Neuroscience & Behavior

Degree Type

Master of Science (M.S.)

Year Degree Awarded


Month Degree Awarded



vibration, construction, primates, behavior


Previous studies have revealed insight into the effects of noises and vibrations on rodents, livestock, and zoo animals, but there is little information about such effects on non-human primates. This study aimed to assess the impact of construction activity on the behavior of animals in a non-human primate (rhesus macaque) facility. Construction activity and modified frequency behavioral data were divided into three phases: baseline (~3 months prior to construction), roof (construction on top of the animal facility), and honors (construction of 7 new buildings adjacent to the facility). We hypothesized that anxiety behaviors (scratch and yawn) would be increased during the construction as opposed to baseline but that overall behavioral activity would be decreased. Additionally, we predicted that these effects would be most prominent during the roof construction period.
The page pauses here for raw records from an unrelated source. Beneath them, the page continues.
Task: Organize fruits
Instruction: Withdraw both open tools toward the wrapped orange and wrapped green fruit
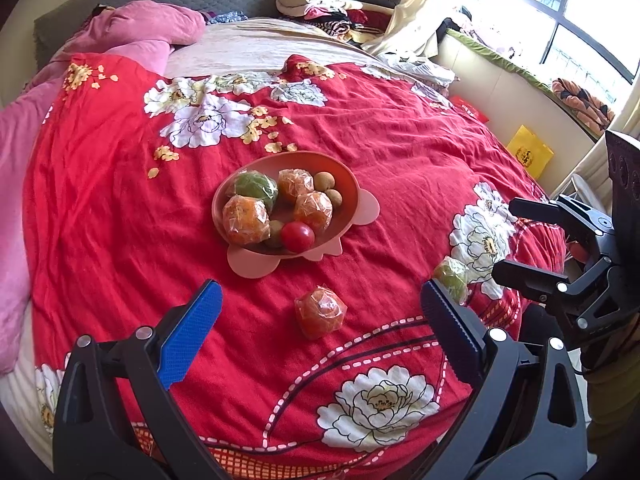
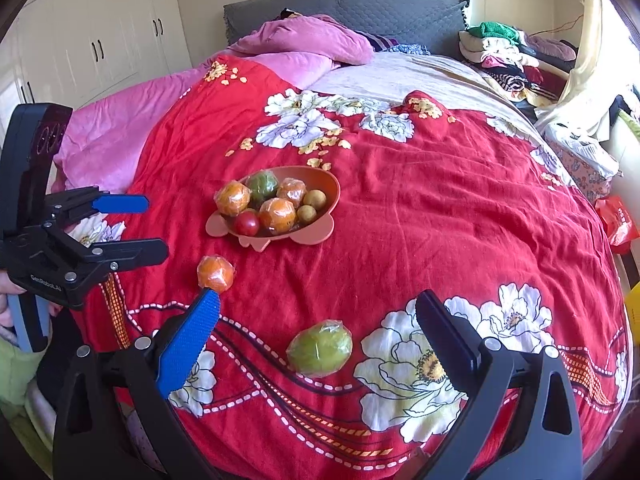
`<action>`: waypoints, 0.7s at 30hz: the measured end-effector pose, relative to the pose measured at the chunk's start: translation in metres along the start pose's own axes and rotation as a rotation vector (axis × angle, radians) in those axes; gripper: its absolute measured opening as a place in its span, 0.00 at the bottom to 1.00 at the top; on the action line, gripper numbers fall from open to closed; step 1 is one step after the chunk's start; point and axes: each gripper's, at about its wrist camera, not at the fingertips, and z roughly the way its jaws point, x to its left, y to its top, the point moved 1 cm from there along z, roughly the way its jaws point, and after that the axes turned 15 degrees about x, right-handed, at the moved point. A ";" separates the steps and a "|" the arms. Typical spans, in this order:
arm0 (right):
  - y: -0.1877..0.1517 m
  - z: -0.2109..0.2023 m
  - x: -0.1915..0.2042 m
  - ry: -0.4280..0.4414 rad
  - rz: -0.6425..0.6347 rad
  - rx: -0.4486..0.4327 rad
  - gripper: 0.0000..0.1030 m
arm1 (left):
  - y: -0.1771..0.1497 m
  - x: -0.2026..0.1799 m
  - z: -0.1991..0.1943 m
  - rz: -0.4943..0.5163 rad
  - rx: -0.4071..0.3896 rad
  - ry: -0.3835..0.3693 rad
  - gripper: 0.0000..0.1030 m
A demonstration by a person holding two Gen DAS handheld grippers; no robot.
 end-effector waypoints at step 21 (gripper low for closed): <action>-0.019 0.060 -0.007 -0.070 -0.040 0.161 0.95 | -0.009 -0.001 0.035 -0.005 0.082 0.006 0.90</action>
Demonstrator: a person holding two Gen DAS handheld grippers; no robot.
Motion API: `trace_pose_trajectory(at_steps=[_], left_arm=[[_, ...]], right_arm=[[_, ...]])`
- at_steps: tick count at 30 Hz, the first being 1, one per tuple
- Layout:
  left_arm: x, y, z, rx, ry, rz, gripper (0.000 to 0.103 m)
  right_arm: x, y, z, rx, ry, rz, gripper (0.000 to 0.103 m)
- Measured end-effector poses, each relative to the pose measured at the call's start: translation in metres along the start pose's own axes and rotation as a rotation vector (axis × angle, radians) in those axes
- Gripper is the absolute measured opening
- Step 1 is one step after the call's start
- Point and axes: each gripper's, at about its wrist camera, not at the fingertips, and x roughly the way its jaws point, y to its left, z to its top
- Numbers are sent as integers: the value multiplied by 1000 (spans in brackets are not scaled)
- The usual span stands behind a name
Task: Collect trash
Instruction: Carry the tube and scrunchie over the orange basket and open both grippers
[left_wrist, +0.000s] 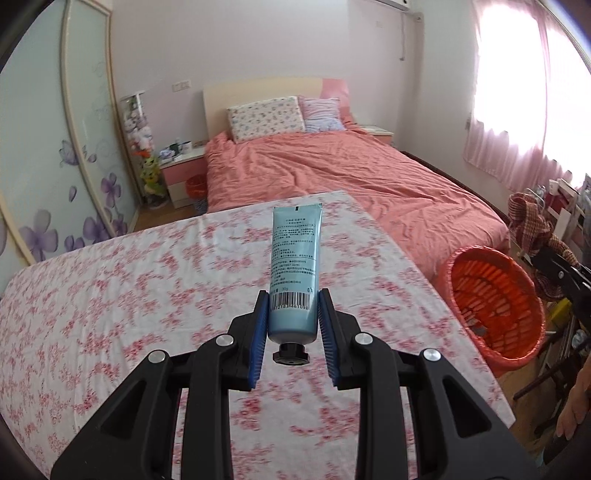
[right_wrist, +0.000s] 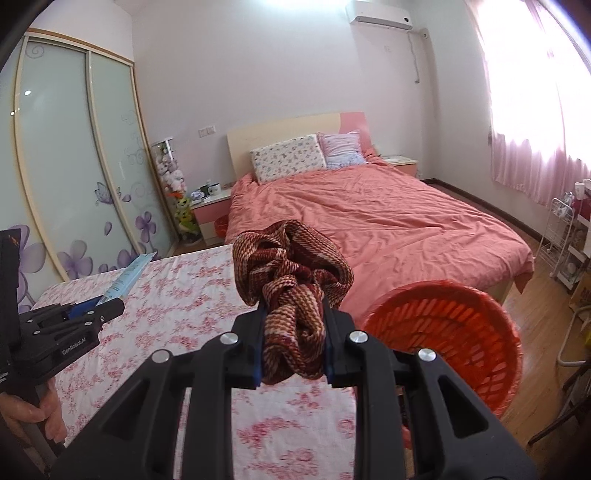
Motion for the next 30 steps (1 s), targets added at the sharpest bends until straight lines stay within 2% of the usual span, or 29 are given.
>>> trace_pose_trajectory(at_steps=[9,19,24,26,28,30], left_arm=[[7,-65,7,76,-7,-104,27],[26,-141,13,107,12,-296,27],[45,-186,10,153,38,-373,28],[59,-202,8,169,65,-398,28],[71,-210,6,173,89,-398,29],[80,-216,3,175,106,-388,41]], right_arm=[[-10,-57,-5,55,-11,-64,24],[-5,-128,-11,157,-1,-125,24],[9,-170,-17,239,29,-124,25],[18,-186,-17,270,44,-112,28],[27,-197,-19,291,58,-101,38],[36,-208,-21,313,76,-92,44]])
However, subjects actually exhibited a significant decrease in scratching behavior from the baseline to the honors phase (p=0.040). The average number of behaviors performed in a 15-sec interval (behavioral change) significantly decreased (p=0.034) between the baseline and honors construction periods. This same decrease was seen in the average number of different species typical behaviors performed per observation period (behavioral range; p=0.004). Both effects occurred from the baseline to honors period (p=0.015). Closer inspection of the honors construction period revealed levels of scratching , behavioral change, and behavioral range had returned to baseline during Honors 3 and 4 (All p>0.05). These data suggest that adaptation may be possible when monkeys are exposed to prolonged construction.